Problem to work on: Scan the data for "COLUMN" and copy each matching line.

Provided data:
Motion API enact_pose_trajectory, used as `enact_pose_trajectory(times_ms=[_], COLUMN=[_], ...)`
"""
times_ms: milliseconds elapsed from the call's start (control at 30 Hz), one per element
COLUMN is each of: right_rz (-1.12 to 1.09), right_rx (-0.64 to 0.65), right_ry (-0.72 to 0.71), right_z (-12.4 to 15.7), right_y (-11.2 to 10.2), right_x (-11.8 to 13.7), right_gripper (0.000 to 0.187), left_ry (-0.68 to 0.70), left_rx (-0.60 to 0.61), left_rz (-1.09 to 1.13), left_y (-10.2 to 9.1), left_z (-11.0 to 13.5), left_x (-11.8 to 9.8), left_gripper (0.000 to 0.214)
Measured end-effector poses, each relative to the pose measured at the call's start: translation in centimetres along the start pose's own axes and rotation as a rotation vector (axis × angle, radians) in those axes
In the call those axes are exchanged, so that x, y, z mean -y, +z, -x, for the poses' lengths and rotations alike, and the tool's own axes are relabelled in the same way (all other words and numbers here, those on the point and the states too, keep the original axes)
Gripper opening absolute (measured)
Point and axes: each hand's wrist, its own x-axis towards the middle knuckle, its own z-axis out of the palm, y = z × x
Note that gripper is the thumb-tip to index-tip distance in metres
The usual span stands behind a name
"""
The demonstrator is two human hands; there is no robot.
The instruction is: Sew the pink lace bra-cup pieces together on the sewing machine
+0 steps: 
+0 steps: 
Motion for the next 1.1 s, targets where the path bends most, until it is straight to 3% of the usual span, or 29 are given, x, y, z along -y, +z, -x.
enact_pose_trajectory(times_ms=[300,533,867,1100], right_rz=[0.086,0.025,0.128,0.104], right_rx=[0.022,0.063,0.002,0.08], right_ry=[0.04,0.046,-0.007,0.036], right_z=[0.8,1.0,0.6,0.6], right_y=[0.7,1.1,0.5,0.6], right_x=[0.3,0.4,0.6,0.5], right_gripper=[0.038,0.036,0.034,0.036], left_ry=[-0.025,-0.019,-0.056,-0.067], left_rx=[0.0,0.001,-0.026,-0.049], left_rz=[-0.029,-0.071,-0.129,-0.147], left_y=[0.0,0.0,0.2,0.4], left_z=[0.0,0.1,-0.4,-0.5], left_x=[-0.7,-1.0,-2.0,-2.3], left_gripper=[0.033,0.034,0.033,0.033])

Task result:
Motion API enact_pose_trajectory, used as `enact_pose_trajectory(times_ms=[_], COLUMN=[_], ...)`
COLUMN is each of: right_rz (-1.12 to 1.09), right_rx (-0.64 to 0.65), right_ry (-0.72 to 0.71), right_z (-12.4 to 15.7), right_y (-11.2 to 10.2), right_x (-11.8 to 13.7), right_gripper (0.000 to 0.187), left_ry (-0.68 to 0.70), left_rx (-0.60 to 0.61), left_rz (-1.09 to 1.13), left_y (-10.2 to 9.1), left_z (-11.0 to 13.5), left_x (-11.8 to 9.8), left_gripper (0.000 to 0.214)

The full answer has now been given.